◆ Problem to work on ◆
Repeat exactly the lines that run from the one containing "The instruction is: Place" to the end of the data, and leave out all others.

---------- Provided material ----------

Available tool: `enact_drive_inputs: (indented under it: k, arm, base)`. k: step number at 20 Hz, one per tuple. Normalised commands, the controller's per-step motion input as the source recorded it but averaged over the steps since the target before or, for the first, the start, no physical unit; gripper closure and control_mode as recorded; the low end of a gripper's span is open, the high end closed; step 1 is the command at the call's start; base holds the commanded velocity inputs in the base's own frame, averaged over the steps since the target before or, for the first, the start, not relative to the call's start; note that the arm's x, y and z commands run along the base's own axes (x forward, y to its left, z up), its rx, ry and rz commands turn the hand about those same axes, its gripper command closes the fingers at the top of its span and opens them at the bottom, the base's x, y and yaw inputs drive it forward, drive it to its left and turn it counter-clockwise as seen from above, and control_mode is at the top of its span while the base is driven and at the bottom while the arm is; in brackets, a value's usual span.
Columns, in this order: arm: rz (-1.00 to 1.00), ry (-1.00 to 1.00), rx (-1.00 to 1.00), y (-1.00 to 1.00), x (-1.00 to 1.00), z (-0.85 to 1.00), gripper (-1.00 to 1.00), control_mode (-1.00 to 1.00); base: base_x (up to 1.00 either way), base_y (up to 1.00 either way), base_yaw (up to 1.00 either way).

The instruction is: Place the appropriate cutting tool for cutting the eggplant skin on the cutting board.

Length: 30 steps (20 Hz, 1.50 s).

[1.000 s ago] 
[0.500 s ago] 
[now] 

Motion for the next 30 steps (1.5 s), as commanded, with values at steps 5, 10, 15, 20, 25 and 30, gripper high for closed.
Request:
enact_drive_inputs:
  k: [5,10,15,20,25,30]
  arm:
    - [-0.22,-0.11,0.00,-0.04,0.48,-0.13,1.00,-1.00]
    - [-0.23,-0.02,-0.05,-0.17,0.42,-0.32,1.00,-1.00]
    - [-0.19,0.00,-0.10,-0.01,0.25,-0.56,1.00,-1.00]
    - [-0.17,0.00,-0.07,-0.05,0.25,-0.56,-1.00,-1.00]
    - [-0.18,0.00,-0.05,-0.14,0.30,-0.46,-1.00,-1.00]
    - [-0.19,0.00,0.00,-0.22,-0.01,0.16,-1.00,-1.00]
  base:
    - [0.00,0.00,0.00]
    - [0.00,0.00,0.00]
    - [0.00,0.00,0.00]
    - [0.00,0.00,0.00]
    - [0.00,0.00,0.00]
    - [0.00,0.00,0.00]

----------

◆ Solution for this task ◆
The instruction is: Place the appropriate cutting tool for cutting the eggplant skin on the cutting board.

Length: 30 steps (20 Hz, 1.50 s).

[1.000 s ago] 
[0.500 s ago] 
[now] 

Motion for the next 30 steps (1.5 s), as commanded, with values at steps 5, 10, 15, 20, 25 and 30, gripper high for closed.
Request:
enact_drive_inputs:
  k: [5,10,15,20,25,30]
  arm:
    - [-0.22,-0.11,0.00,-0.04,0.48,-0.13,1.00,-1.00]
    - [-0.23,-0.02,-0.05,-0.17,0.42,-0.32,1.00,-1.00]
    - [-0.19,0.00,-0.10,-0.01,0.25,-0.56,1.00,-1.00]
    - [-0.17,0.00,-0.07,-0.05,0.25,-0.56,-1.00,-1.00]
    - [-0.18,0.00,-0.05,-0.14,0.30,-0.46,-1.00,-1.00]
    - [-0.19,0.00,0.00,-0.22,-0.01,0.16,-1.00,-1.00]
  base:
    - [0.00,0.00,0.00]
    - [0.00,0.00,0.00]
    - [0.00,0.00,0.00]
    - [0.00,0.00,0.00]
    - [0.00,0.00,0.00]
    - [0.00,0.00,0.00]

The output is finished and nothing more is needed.